> [Task description]
Copy the listing out exactly as shown.

> [Information provided]

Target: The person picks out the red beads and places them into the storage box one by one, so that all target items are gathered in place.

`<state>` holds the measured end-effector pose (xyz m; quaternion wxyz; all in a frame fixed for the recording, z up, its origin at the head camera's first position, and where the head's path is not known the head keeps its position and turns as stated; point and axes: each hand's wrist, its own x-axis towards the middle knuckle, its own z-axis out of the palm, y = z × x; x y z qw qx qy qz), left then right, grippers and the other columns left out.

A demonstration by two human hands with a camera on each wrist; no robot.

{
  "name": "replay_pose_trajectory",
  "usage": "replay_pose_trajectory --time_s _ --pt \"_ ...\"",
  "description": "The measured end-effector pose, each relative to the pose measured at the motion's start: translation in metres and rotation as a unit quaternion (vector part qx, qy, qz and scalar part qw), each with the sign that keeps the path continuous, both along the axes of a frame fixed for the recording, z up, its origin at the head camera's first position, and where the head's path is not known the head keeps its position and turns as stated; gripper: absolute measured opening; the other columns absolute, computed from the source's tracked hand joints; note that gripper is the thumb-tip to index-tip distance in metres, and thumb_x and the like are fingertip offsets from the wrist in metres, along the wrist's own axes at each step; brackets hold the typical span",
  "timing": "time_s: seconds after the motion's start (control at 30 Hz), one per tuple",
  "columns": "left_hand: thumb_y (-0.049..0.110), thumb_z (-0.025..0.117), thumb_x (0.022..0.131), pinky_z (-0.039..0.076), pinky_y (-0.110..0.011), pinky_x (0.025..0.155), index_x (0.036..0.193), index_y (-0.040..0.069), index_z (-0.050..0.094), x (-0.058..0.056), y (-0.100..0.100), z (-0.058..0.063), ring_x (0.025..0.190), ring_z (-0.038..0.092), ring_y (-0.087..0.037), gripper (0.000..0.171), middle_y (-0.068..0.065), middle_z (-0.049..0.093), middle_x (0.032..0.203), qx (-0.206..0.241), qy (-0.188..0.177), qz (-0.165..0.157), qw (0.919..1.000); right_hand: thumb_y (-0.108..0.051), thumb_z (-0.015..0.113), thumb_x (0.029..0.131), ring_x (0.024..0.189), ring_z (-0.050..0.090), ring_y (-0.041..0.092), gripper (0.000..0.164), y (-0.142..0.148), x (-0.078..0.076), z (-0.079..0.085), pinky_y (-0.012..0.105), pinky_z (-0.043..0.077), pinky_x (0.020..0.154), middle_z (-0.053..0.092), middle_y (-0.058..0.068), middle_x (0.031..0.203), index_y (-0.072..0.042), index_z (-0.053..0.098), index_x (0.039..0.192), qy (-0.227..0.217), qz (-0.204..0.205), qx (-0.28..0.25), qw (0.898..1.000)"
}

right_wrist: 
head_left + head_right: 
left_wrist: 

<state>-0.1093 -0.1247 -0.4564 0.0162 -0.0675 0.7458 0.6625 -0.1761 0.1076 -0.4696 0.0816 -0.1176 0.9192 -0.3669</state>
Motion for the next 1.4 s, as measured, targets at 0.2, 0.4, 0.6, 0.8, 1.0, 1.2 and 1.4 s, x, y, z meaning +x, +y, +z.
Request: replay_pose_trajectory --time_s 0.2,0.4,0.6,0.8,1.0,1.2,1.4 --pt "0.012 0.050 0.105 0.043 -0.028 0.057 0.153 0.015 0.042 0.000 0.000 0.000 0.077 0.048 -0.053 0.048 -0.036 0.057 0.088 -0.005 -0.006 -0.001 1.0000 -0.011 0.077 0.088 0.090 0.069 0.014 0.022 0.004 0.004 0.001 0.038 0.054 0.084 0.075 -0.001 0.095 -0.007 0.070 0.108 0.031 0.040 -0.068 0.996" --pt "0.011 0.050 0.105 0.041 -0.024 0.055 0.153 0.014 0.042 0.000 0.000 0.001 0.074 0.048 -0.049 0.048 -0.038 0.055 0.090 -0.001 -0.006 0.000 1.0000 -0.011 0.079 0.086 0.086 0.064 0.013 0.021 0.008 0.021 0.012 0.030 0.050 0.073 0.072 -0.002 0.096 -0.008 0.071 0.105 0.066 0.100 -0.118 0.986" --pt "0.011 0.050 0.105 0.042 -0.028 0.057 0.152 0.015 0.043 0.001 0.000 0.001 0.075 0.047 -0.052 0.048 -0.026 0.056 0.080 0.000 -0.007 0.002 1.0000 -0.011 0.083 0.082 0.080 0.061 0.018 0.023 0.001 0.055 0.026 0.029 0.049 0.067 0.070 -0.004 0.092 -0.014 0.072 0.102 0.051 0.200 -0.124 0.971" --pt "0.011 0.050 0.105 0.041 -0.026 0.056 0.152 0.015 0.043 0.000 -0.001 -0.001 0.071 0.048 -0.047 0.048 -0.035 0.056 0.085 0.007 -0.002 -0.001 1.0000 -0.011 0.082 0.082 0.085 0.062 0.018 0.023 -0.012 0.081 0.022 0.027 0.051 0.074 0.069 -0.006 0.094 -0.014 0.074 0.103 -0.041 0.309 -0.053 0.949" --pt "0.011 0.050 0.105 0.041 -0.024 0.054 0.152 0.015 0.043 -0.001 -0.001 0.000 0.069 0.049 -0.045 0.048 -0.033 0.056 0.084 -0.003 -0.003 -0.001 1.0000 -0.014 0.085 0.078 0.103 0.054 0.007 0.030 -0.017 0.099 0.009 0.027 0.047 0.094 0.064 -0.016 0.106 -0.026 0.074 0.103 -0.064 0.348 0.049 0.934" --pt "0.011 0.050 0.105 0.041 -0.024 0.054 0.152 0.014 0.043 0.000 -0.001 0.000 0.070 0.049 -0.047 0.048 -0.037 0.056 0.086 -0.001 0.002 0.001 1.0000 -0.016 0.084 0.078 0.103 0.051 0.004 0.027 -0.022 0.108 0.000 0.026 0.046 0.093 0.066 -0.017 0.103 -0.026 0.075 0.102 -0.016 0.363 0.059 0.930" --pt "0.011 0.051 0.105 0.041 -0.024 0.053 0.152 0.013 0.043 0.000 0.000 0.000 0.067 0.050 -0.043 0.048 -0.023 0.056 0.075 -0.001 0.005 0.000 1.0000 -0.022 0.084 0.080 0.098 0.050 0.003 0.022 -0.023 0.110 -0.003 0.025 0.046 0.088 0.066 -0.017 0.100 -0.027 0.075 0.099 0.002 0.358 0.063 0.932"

> [Result]
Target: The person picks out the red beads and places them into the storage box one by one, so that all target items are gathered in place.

`<state>` holds the measured end-effector pose (xyz m; quaternion wxyz; all in a frame fixed for the recording, z up, its origin at the head camera's first position, and where the head's path is not known the head keeps its position and turns as stated; point and axes: each hand's wrist, its own x-axis towards the middle knuckle, its own z-axis out of the palm, y = z × x; x y z qw qx qy qz), left then right, grippers and the other columns left out.

A demonstration by two human hands with a camera on each wrist; no robot.

{
  "name": "replay_pose_trajectory",
  "usage": "replay_pose_trajectory --time_s _ --pt \"_ ...\"",
  "description": "The measured end-effector pose, each relative to the pose measured at the motion's start: translation in metres and rotation as a unit quaternion (vector part qx, qy, qz and scalar part qw), each with the sign that keeps the path continuous, both along the axes of a frame fixed for the recording, z up, its origin at the head camera's first position, and where the head's path is not known the head keeps its position and turns as stated; gripper: absolute measured opening; the other columns absolute, computed from the source's tracked hand joints; note that gripper is the thumb-tip to index-tip distance in metres, and thumb_x and the like are fingertip offsets from the wrist in metres, along the wrist's own axes at each step; brackets hold the typical span",
  "timing": "time_s: seconds after the motion's start (control at 30 Hz), one per tuple",
  "columns": "left_hand: thumb_y (-0.049..0.110), thumb_z (-0.025..0.117), thumb_x (0.022..0.131), pinky_z (-0.039..0.076), pinky_y (-0.110..0.011), pinky_x (0.025..0.155), index_x (0.036..0.193), index_y (-0.040..0.069), index_z (-0.050..0.094), x (-0.058..0.056), y (-0.100..0.100), z (-0.058..0.063), ring_x (0.025..0.190), ring_z (-0.038..0.092), ring_y (-0.087..0.037), gripper (0.000..0.171), middle_y (-0.068..0.065), middle_z (-0.049..0.093), middle_x (0.032..0.203), qx (-0.206..0.241), qy (-0.188..0.177), qz (-0.165..0.157), qw (0.919..1.000); right_hand: thumb_y (-0.108..0.051), thumb_z (-0.015..0.113), thumb_x (0.029..0.131), ring_x (0.024..0.189), ring_z (-0.050..0.090), ring_y (-0.041..0.092), gripper (0.000..0.164), y (-0.142..0.148), x (-0.078..0.076), z (-0.079..0.085), pinky_y (-0.012..0.105), pinky_z (-0.043..0.077), pinky_x (0.020..0.154), middle_z (-0.053..0.092), middle_y (-0.058..0.068), middle_x (0.031..0.203), index_y (-0.072..0.042), index_z (-0.053..0.098), index_x (0.039..0.192), qy (-0.227..0.217), qz (-0.204..0.205), qx (-0.28..0.25), qw (0.898..1.000)"
}

right_wrist: 
head_left + head_right: 
left_wrist: 

<state>-0.1093 -0.1247 -0.4564 0.0162 -0.0675 0.7458 0.6625 -0.1761 0.1076 -0.4696 0.0816 -0.1176 0.9192 -0.3669</state>
Motion for the next 1.4 s, as measured, targets at 0.2, 0.4, 0.6, 0.8, 1.0, 1.2 and 1.4 s, x, y, z meaning +x, +y, +z.
Request: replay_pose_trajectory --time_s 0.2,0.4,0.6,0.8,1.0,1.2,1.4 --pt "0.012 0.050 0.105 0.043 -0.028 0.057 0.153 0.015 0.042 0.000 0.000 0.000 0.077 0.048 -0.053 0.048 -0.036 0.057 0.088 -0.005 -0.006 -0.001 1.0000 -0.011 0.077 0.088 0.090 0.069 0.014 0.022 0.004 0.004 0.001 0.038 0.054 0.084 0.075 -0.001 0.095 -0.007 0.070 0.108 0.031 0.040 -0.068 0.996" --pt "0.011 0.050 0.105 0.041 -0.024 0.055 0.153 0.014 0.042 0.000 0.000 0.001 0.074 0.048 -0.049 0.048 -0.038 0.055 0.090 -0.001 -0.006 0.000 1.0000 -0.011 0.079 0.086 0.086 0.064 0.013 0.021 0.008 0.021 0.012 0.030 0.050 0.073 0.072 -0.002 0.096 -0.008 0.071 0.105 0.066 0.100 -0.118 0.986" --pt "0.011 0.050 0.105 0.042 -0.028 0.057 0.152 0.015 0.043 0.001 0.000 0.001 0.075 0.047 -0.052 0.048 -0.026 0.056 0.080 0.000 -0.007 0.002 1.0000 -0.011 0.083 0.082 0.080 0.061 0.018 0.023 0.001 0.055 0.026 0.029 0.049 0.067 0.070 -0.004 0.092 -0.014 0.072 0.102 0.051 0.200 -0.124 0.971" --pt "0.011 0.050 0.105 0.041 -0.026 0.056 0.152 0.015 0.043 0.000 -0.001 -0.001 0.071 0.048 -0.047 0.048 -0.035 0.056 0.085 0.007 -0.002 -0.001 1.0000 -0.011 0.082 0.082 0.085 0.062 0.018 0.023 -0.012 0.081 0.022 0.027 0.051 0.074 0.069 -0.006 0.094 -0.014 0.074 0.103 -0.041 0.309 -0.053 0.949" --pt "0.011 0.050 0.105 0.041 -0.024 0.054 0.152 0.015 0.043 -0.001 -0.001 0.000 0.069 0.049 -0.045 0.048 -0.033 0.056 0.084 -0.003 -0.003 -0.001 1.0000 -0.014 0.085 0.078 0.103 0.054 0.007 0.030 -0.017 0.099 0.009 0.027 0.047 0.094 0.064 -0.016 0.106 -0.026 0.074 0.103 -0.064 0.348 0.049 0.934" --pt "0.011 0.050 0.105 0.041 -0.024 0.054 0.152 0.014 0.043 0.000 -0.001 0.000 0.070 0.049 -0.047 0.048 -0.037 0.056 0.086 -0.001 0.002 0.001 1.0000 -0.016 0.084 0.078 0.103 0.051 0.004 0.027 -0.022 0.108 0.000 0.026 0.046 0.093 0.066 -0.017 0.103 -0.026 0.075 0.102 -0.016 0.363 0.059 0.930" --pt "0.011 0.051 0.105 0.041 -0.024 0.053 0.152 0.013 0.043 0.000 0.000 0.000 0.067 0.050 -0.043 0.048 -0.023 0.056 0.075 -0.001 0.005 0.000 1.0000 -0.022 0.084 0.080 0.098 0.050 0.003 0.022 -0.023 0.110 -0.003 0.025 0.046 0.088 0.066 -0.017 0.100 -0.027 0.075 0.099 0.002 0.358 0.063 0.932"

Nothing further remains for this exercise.